13
July
2021
|
06:00 AM
America/Chicago

Leadership Academy produces leaders for more than 20 years

What started as a casual conversation at a restaurant turned into a program that has since produced more than 200 leaders in the legal profession over the last 20 years. Now, it’s your turn to help nominate the next class of leaders. 

The Missouri Bar is accepting applications for its 22nd Leadership Academy class through July 23. Click here to fill out the nomination form. 

Founded in 2000, the Leadership Academy encourages diversity among The Missouri Bar’s leadership by recruiting and targeting young lawyers or those recently admitted to the bar (not greater than 40 years old or fewer than 10 years of practice) who have already shown leadership qualities within their communities. Each class contains about a dozen lawyers who are diverse in terms of gender, race, practice area, and geography. 

Former Missouri Bar presidents Michael P. Gunn and Dana Tippin Cutler developed the Leadership Academy after Gunn learned of a similar program while attending the National Conference of Bar Presidents.  

“Sometimes you hear the excuse, ‘oh we can’t find good people,’” Cutler said. “You have to slow down and create a vehicle to those people or from those people to you. Mike was visionary enough to recognize a program’s value and make it fit for us to find those people. We won’t use the excuse, ‘Oh, we can’t find them.’ No, we created a way to make this happen.” 

One of the main goals of the program was to train the future leadership of The Missouri Bar, Gunn and Cutler said. Members don’t naturally understand how The Missouri Bar operates, the role of the Board of Governors and committees, and the organization’s relationships with the profession and the public.  

To lessen that knowledge gap, each Leadership Academy class works closely with bar leaders for a year to learn more about The Missouri Bar, develop leadership skills, and create a public service project.  

Leadership Academy classes participate in the bar’s Annual Meeting, Board of Governors and committee meetings, and workshops designed to develop leadership skills.

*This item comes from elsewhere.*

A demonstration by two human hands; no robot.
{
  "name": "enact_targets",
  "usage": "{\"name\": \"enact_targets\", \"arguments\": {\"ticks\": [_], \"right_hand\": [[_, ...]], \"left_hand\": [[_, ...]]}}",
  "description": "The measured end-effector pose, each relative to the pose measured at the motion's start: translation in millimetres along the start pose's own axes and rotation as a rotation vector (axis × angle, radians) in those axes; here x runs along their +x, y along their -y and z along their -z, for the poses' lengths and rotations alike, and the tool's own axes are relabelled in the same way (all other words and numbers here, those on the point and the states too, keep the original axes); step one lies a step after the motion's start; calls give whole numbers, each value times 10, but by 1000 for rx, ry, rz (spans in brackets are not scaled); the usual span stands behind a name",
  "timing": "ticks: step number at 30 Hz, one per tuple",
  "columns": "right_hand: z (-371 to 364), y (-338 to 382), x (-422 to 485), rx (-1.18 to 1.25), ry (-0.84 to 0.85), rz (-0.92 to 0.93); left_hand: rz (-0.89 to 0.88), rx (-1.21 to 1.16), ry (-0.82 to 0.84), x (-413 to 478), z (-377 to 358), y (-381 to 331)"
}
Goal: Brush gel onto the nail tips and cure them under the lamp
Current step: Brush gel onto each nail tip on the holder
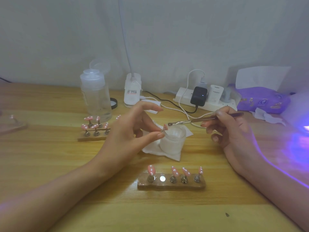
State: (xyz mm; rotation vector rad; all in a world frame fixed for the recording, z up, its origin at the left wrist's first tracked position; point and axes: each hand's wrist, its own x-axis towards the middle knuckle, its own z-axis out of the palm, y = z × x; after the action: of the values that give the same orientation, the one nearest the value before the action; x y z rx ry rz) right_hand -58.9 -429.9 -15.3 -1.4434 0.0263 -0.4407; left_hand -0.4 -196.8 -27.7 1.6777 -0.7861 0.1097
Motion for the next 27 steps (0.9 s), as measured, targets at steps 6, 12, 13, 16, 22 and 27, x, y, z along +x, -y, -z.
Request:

At the end of the year, class members commit to serve the bar in an active capacity for two years, such as serving on the board, Young Lawyers’ Section Council, or committees, and presenting continuing legal education programs. 

We wanted to develop leaders – people who would get on the board and provide energy and substance and knowledge to move the bar association in an ever-changing world and ever-changing state and ever-changing profession,” Gunn said. 

Gunn and Cutler also recognized the importance of having diversity. At the time of the Leadership Academy’s inception, they added, the bar’s leadership lacked diversity. Lauren Tucker McCubbin, who was in the Leadership Academy’s Class of 2006-07, said she is grateful the bar leadership recognized this and created a program to help remedy the problem. 

“It’s important to have the body making important decisions regarding how lawyers practice in the state to be informed by and have participation by people from every aspect of the legal profession,” she said. “That doesn’t just mean big firms or small firms or litigators or prosecutors. That means everybody.” 

Since graduating, McCubbin has served on the Young Lawyers’ Section Council and now serves as vice president of The Missouri Bar. Even 15 years later, McCubbin still regularly communicates with her former academy classmates, adding the friendships she formed through the program are invaluable. 

“As a big-firm lawyer, I’m not sure I would have had the privilege of connecting with some of these folks who are maybe in the path to become judges or administrative law folks or with smaller practices or in totally different areas of law,” she said. “I’m really grateful for that resource because it’s really helped me serve my clients better, and it just gives me a better understanding of the needs and practices of people within our profession that are not like mine.” 

Cutler said she is proud the Leadership Academy has survived over the last 21 years and looks forward to continuing to thrive as more lawyers go through the program.